Acknowledging that a “difficult” and “painful,” path to recovery remains, Greg Rayburn, chief executive officer of Hostess Brands, Inc., remains hopeful that the embattled Irving, Texas-based baker will successfully emerge from its second bankruptcy in four years. Rayburn provided insight into the challenges (including an 8% across the board wage/salary cut) facing the company as part of an Aug. 23 interview that aired on CNBC.

Reflecting on how Hostess ended up in this position, Rayburn told CNBC that excessive debt and inadequate reinvestment into a business over a period of many yearsis a recipe for serious trouble at many companies, including Hostess.


“I think for Hostess, we have a path to emerge, but it’s a difficult one, it’s a painful one,” Rayburn says. “It’s painful for the employees because it requires wage concessions, pensions concessions, and they’ve been through this ringer once already. So there is a way, but it’s not an easy way.”

Hostess recently proposed a deal to its union members that would save $200 million in costs, but would come at the expense of cutting wages and health care for 19,000 employees. The unions are expected to vote on the proposal in September.

Asked by the show’s panel whether Hostess’ problems were an expense issue or a revenue issue to the degree revenues aren’t growing enough to diminish the need to cut costs, Rayburn says sales trends at the company have been surprisingly good.

“What has fascinated me about Hostess — because I have done a bunch of different businesses over 29 years — is that our revenues have been stable,” he says. “And so, when you look at, we’ve had everything you can imagine: two bankruptcies, bad press, corn prices like dust bowl levels, which impacts us hugely, because when you are in bankruptcy you can’t hedge. Well, you can hedge for like two months, but you can’t hedge long term."

Asked how much Hostess’ management is asking its employees to give up to make the business viable, Mr.
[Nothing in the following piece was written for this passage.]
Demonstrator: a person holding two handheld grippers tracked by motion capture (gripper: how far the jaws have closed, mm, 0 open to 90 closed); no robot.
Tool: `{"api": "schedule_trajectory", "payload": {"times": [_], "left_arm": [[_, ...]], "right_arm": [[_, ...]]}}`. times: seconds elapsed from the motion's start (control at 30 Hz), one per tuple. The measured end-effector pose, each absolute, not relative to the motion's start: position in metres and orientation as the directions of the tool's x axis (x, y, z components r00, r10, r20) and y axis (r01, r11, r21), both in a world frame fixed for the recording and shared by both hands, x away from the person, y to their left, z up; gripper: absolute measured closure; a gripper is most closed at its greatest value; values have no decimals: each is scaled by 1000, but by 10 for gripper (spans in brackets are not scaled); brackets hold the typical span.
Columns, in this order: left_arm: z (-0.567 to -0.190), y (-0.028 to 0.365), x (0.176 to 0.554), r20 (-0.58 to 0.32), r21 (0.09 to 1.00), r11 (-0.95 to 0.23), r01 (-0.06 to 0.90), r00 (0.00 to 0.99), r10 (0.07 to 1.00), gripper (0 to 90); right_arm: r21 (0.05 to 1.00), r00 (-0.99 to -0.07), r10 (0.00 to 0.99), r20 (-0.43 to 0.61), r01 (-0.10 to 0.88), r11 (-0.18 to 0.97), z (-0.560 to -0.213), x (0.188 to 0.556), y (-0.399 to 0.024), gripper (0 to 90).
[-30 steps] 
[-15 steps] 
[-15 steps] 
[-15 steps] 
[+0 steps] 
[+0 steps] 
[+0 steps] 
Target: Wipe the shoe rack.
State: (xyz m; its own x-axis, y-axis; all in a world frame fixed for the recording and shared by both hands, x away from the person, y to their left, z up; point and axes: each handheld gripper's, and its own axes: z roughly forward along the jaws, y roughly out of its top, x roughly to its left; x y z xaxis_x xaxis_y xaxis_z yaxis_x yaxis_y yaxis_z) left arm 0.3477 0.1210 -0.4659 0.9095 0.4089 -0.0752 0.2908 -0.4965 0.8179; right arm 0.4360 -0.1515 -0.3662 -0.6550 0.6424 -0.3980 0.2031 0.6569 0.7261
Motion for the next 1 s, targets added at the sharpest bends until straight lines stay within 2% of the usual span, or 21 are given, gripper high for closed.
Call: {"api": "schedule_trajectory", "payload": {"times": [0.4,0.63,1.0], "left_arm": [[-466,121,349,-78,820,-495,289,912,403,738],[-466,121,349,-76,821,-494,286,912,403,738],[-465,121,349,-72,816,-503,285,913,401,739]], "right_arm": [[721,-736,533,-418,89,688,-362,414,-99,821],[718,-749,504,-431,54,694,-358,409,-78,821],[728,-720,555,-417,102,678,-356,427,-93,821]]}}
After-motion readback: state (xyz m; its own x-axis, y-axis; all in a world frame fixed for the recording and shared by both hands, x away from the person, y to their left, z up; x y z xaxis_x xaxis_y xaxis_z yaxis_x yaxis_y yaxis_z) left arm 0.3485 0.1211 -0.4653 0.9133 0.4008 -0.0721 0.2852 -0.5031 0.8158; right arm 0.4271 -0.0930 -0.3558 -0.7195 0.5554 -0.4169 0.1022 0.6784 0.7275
Rayburn was blunt.

“A lot,” he says. “I think in terms of wage concessions it’s about $40 million a year. So, this is an 8% wage cut year one, but I think the key to that is, and what’s different about this from other deals I’ve done, is it is total company wage concessions, it’s not one specific union. In other words, it’s management and everyone. From my point of view, the only way to make this work is everyone has to get in the same boat.”

While Hostess’ battles with its unions have taken center stage over the past several months, Rayburn was quick to point out that unions don’t “bring down companies.”
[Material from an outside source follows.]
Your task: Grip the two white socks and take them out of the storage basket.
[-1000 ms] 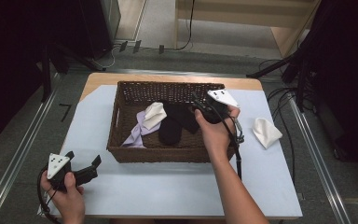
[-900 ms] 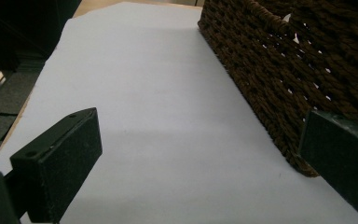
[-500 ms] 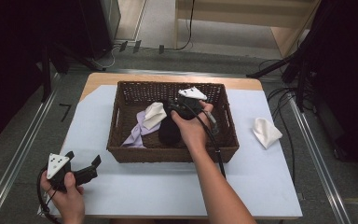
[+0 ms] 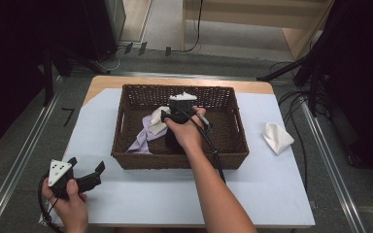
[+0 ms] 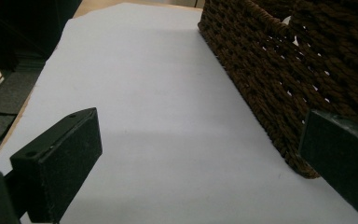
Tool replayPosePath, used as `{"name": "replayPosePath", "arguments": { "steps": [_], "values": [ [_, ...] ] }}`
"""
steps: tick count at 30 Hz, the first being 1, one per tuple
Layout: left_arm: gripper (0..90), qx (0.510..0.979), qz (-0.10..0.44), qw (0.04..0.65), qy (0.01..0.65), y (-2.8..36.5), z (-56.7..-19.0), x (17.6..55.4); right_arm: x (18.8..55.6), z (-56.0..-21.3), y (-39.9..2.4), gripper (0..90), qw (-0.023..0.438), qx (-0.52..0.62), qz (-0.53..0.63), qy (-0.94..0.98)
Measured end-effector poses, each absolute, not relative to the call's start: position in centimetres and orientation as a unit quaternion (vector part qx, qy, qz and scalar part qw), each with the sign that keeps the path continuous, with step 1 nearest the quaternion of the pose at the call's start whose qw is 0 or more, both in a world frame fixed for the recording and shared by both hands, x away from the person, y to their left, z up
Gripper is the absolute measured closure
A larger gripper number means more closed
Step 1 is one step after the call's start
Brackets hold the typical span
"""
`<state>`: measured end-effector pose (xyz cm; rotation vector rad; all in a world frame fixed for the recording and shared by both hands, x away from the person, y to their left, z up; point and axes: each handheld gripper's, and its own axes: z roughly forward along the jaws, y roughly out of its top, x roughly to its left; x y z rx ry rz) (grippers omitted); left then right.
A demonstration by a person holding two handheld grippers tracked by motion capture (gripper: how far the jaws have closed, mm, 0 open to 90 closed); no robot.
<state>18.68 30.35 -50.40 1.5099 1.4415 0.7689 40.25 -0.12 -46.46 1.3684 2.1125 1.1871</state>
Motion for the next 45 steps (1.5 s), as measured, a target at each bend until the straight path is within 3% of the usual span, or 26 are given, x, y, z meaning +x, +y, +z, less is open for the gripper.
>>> {"name": "replayPosePath", "arguments": {
  "steps": [10,13,18,21,34,41,45],
  "values": [
    [0.3,0.608,0.311,0.443,0.581,30.3,-50.4,18.7,40.9,-48.1,1.2,32.9,0.155,0.462,0.393,0.78],
    [0.3,0.609,0.31,0.443,0.581,30.3,-50.4,18.7,41.0,-49.0,1.3,36.4,0.153,0.462,0.365,0.794],
    [0.3,0.609,0.31,0.443,0.58,30.4,-50.4,18.7,41.0,-49.0,1.0,66.1,0.141,0.45,0.343,0.813],
    [0.3,0.609,0.31,0.444,0.58,30.4,-50.4,18.7,40.7,-48.3,0.7,79.6,0.142,0.436,0.343,0.82],
    [0.3,0.609,0.309,0.443,0.581,30.3,-50.4,18.7,39.8,-45.5,-0.7,80.9,0.202,0.441,0.419,0.767],
    [0.3,0.61,0.31,0.441,0.58,30.3,-50.4,18.7,39.5,-45.0,-2.0,78.7,0.177,0.452,0.418,0.768],
    [0.3,0.61,0.31,0.441,0.581,30.3,-50.4,18.7,40.1,-46.6,-3.2,69.0,0.164,0.478,0.366,0.781]
  ]
}}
“I think that’s an overly simplistic point of view, and I hear that,” Rayburn says. “And there are aspects of union participation that are difficult. In our case, the multi-employer pension plans, which are in the press quite a bit, and the potential liabilities for those, that is a deterrent to investment. That’s a difficult issue, but it’s not one you can’t deal with.”
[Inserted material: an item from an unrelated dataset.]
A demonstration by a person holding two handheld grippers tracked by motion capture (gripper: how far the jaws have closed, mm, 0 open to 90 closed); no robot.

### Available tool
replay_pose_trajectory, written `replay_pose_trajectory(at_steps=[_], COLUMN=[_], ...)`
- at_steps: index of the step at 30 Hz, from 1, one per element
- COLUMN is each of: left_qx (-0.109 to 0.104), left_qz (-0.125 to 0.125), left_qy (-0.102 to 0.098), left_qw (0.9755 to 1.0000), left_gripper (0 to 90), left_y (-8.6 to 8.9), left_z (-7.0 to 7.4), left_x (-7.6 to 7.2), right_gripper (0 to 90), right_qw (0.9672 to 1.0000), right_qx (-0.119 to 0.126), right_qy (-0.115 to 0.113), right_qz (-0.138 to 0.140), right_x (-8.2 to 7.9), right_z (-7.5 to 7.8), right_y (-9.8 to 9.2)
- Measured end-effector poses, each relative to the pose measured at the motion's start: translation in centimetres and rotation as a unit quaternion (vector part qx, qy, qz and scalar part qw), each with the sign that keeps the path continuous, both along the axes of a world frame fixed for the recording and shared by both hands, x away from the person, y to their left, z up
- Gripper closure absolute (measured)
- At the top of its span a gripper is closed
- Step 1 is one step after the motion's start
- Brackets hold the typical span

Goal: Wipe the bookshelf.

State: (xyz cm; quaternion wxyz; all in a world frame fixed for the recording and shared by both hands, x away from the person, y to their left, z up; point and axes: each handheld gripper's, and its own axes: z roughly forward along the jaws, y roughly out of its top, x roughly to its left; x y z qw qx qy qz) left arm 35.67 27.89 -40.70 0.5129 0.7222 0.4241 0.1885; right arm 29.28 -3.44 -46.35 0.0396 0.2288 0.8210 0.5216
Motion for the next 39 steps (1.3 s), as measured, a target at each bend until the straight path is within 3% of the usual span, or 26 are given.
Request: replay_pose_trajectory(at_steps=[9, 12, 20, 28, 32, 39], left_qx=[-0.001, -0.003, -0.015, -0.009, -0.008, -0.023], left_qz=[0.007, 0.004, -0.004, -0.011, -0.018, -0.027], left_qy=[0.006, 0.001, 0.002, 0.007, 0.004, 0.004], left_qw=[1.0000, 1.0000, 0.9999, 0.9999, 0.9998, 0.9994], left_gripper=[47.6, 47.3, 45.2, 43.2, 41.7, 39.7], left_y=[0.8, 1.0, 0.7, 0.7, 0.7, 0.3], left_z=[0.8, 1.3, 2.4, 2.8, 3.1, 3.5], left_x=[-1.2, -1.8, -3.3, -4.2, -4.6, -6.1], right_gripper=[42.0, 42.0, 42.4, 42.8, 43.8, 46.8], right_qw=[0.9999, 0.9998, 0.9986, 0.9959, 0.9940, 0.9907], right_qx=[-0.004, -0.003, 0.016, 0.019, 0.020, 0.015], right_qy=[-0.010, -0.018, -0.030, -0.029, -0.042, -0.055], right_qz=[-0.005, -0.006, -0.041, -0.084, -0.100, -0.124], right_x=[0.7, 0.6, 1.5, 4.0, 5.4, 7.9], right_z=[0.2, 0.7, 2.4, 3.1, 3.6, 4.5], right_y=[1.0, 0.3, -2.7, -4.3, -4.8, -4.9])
Mr. Rayburn acknowledged the pension plans stand as liabilities that will need be funded down the road, but are only huge liabilities “if done poorly.”

“In our case, we’ve solved that,” he says. “We can stay in these multi-employer pension plans, and I think that works for our employees, works for our unions. But we have ways to make sure that they’re financially sound. But I don’t think it’s a union issue, I think financial engineering can always get you.”

Rayburn refused to fault past management for Hostess’ current situation, and instead spread the blame around.

“In Hostess’ case, there is plenty of blame for everyone,” he says. “You can look back and you could say, ‘Was it this? Was it this?’ You know frankly, everyone gets complicit in that.”